→ **Extracted information**
#####
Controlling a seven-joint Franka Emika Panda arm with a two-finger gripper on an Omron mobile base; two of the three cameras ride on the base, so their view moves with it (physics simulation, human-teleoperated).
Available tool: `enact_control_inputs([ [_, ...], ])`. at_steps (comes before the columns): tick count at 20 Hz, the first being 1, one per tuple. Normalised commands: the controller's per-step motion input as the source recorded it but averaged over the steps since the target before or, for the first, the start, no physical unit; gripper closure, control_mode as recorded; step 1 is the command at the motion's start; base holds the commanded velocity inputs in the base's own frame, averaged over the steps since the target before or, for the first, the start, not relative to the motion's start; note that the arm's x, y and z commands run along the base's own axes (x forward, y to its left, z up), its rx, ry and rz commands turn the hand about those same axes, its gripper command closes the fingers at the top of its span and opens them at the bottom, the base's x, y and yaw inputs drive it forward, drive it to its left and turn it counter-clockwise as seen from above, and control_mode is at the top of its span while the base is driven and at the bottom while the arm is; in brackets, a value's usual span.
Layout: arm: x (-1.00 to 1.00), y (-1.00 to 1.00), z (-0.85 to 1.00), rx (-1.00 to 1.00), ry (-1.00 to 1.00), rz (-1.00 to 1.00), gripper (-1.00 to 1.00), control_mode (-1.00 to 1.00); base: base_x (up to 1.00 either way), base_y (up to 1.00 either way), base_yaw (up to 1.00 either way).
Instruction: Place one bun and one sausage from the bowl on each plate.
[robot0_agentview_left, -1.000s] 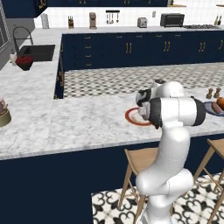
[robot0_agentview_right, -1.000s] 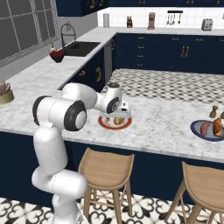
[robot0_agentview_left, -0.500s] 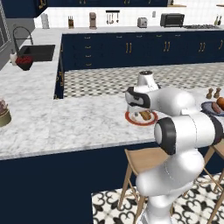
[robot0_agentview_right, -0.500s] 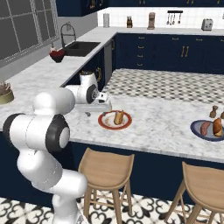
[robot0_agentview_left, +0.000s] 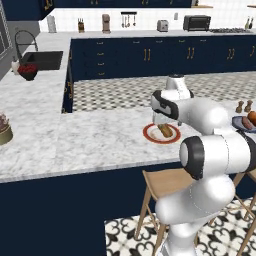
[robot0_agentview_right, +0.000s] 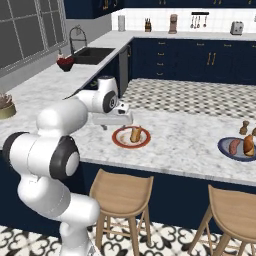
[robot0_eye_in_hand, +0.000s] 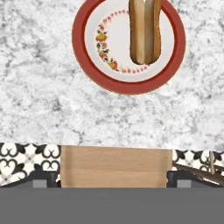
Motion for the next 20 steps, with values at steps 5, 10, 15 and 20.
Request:
enact_control_inputs([
  [5,-0.08,-0.07,0.0,0.0,-0.02,0.0,-1.0,-1.0,0.0,0.0,0.0],
  [10,0.0,0.0,0.0,0.0,0.0,0.0,-1.0,1.0,-0.73,-0.58,-0.04],
  [15,0.0,0.0,0.0,0.0,0.0,0.0,-1.0,1.0,-0.1,-1.0,0.0],
  [20,0.0,0.0,0.0,0.0,0.0,0.0,-1.0,1.0,0.0,-1.0,0.0],
])
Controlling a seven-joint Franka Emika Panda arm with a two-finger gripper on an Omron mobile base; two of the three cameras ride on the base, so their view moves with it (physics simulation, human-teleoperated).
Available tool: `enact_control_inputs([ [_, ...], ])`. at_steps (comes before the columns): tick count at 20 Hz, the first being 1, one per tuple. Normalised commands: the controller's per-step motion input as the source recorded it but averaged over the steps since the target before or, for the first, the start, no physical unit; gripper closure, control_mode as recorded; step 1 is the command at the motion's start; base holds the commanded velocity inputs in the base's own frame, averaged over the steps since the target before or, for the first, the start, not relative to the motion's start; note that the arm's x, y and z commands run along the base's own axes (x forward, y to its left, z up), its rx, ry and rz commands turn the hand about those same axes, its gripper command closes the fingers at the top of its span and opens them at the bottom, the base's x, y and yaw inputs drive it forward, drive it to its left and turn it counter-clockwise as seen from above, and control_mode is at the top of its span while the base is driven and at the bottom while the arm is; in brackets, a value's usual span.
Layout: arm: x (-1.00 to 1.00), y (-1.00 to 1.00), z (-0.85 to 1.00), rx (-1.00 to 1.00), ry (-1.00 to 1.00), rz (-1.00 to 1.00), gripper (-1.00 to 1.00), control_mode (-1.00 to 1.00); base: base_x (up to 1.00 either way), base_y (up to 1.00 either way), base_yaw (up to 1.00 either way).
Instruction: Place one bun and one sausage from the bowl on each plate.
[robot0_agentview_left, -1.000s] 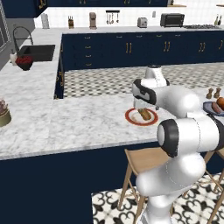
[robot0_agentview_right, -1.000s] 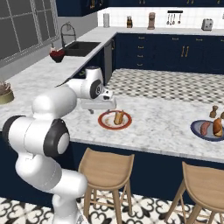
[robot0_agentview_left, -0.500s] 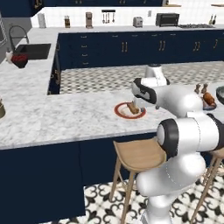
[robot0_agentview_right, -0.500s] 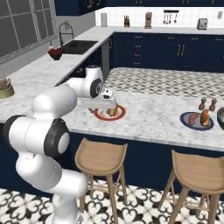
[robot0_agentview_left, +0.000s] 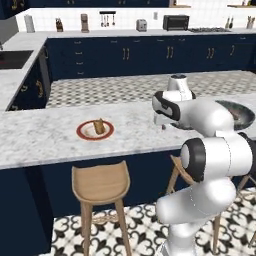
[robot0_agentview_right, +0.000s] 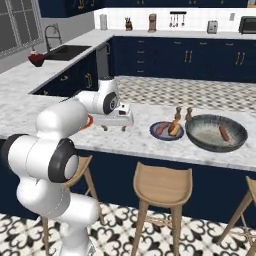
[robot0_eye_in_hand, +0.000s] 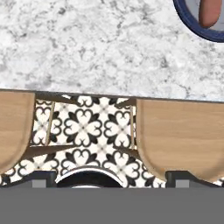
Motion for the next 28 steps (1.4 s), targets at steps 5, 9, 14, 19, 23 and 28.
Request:
enact_control_inputs([
  [5,0.0,0.0,0.0,0.0,0.0,0.0,-1.0,1.0,0.01,-1.0,0.0],
  [9,0.0,0.0,0.0,0.0,0.0,0.0,-1.0,1.0,0.01,-1.0,0.0],
  [14,0.0,0.0,0.0,0.0,0.0,0.0,-1.0,1.0,0.12,-0.96,0.03],
  [19,0.0,0.0,0.0,0.0,0.0,0.0,-1.0,1.0,0.34,-0.5,0.04],
  [23,0.0,0.0,0.0,0.0,0.0,0.0,-1.0,1.0,0.36,-0.59,0.02],
  [28,0.0,0.0,0.0,0.0,0.0,0.0,-1.0,1.0,0.29,0.01,-0.03],
])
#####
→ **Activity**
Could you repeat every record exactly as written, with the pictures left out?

→ **Final answer**
Controlling a seven-joint Franka Emika Panda arm with a two-finger gripper on an Omron mobile base; two of the three cameras ride on the base, so their view moves with it (physics simulation, human-teleoperated).
Available tool: `enact_control_inputs([ [_, ...], ])`. at_steps (comes before the columns): tick count at 20 Hz, the first being 1, one per tuple. Normalised commands: the controller's per-step motion input as the source recorded it but averaged over the steps since the target before or, for the first, the start, no physical unit; gripper closure, control_mode as recorded; step 1 is the command at the motion's start; base holds the commanded velocity inputs in the base's own frame, averaged over the steps since the target before or, for the first, the start, not relative to the motion's start; note that the arm's x, y and z commands run along the base's own axes (x forward, y to its left, z up), its rx, ry and rz commands turn the hand about those same axes, its gripper command closes the fingers at the top of its span and opens them at the bottom, the base's x, y and yaw inputs drive it forward, drive it to its left and turn it counter-clockwise as seen from above, and control_mode is at the top of its span while the base is driven and at the bottom while the arm is; in brackets, a value's usual span.
Layout: arm: x (-1.00 to 1.00), y (-1.00 to 1.00), z (-0.85 to 1.00), rx (-1.00 to 1.00), ry (-1.00 to 1.00), rz (-1.00 to 1.00), gripper (-1.00 to 1.00), control_mode (-1.00 to 1.00); base: base_x (up to 1.00 either way), base_y (up to 1.00 either way), base_yaw (up to 1.00 either way).
Instruction: Place one bun and one sausage from the bowl on each plate.
[robot0_agentview_left, -1.000s] 
[robot0_agentview_right, -1.000s] 
[robot0_agentview_left, -0.500s] 
[robot0_agentview_right, -0.500s] 
[robot0_agentview_left, +0.000s] 
[robot0_agentview_right, +0.000s] 
[robot0_eye_in_hand, +0.000s] 
Motion for the next 20 steps, with values at steps 5, 10, 15 and 20.
Request:
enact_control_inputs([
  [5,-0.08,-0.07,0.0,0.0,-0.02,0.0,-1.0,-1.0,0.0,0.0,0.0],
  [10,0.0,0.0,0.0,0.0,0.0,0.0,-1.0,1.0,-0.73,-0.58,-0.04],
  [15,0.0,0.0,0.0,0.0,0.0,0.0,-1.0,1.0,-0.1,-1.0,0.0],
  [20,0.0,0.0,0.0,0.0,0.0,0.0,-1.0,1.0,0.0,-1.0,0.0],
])
Controlling a seven-joint Franka Emika Panda arm with a two-finger gripper on an Omron mobile base; two of the three cameras ride on the base, so their view moves with it (physics simulation, human-teleoperated).
Available tool: `enact_control_inputs([ [_, ...], ])`. at_steps (comes before the columns): tick count at 20 Hz, the first being 1, one per tuple. Normalised commands: the controller's per-step motion input as the source recorded it but averaged over the steps since the target before or, for the first, the start, no physical unit; gripper closure, control_mode as recorded; step 1 is the command at the motion's start; base holds the commanded velocity inputs in the base's own frame, averaged over the steps since the target before or, for the first, the start, not relative to the motion's start; note that the arm's x, y and z commands run along the base's own axes (x forward, y to its left, z up), its rx, ry and rz commands turn the hand about those same axes, its gripper command closes the fingers at the top of its span and opens them at the bottom, the base's x, y and yaw inputs drive it forward, drive it to its left and turn it counter-clockwise as seen from above, and control_mode is at the top of its span while the base is driven and at the bottom while the arm is; in brackets, a value's usual span.
Layout: arm: x (-1.00 to 1.00), y (-1.00 to 1.00), z (-0.85 to 1.00), rx (-1.00 to 1.00), ry (-1.00 to 1.00), rz (-1.00 to 1.00), gripper (-1.00 to 1.00), control_mode (-1.00 to 1.00); base: base_x (up to 1.00 either way), base_y (up to 1.00 either way), base_yaw (up to 1.00 either way).
Instruction: Place one bun and one sausage from the bowl on each plate.
[robot0_agentview_left, -1.000s] 
[robot0_agentview_right, -1.000s] 
[robot0_agentview_left, -0.500s] 
[robot0_agentview_right, -0.500s] 
[robot0_agentview_left, +0.000s] 
[robot0_agentview_right, +0.000s] 
[robot0_eye_in_hand, +0.000s] 
Motion for the next 28 steps (1.4 s), targets at steps 5, 9, 14, 19, 23 and 28.
Request:
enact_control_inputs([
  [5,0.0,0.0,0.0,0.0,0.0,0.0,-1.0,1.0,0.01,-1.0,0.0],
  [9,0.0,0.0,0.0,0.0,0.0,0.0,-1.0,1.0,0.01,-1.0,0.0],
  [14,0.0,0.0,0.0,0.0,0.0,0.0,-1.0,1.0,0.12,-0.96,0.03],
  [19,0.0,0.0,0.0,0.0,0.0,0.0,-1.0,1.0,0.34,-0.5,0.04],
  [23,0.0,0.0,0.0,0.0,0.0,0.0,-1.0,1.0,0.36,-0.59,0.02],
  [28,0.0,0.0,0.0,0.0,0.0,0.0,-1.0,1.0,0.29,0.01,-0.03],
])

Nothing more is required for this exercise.